I’m about to tell you how we build Hadoop clusters without install an OS on the DataNodes. We simply PXE boot them, assign them to a cluster and they join automatically. Read on (and on) to see how we do it. This is not quite a how to, but the astute admin will be able to divine the obligatory details.
There is a pretty cool open source project — oneSIS — that helps you create RAMFS images and NFS Boot Systems. Previous NFS Root projects have required individual directories structures for each server. oneSIS helps solve this problem by creating a RAM FS to host all of the “change-y” stuff that each server needs to be unique. It works on the concept that you manage your cluster by owning the DHCP and TFTP Servers on the same oneSIS enabled system. It extends DHCP attributes to boot specific servers classes based on MAC Address.
As cool as that is, it didn’t suit my needs. The author – Josh England – has done an excellent job on this project. He not only solved his problems, he added some really cool hooks into the code to allow me to solve mine.
I work at a large “enterprise-y” company and I’m not allowed to own DHCP, even on my dedicated Hadoop VLAN. At least the I’m able to tell DHCP that I own the “next sever” in the list for TFTPBOOT files. Because oneSIS’s init script is so very well written, I was able to easily modify it to deal with my needs.

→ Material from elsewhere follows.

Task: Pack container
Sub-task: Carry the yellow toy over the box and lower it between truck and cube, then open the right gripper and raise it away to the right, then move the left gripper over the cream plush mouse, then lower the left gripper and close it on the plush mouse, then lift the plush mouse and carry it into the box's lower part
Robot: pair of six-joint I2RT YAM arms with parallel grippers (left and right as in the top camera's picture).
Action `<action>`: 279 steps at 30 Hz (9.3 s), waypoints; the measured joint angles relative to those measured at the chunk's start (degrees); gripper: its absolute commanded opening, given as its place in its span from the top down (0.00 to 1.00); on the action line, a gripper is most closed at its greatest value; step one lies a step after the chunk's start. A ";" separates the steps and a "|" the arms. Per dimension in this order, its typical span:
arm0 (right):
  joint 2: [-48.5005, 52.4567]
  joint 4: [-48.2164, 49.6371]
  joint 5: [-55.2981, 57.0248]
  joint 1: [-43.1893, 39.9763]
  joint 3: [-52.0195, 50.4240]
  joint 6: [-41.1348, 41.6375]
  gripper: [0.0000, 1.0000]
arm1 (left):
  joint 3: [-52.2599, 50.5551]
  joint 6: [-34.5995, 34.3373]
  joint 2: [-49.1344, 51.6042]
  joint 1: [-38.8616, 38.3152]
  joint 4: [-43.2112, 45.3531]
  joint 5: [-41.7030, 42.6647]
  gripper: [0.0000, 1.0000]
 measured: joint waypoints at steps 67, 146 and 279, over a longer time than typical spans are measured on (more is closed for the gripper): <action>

My Needs: Assign static IP address from a database (MySQL table in this case), assign specific boot system based on MAC Address assignment. I only need to assign static IP addresses because the Name Node is picky about IP’s changing. I use MAC address to determine which OS Version (including Hadoop Configs) to boot. That required a minor change to the init script. I just used wget to assign the values for NFS hosted rootfs. We may look to include glusterfs and use that later. 🙂
To summerize: During RAMFS boot, the init script calls home using the postnetconfig hook already in oneSIS and then I use wget to grab the full URL of the NFS Root. Keep in mind, that oneSIS could deal with this, if I also owned DHCP.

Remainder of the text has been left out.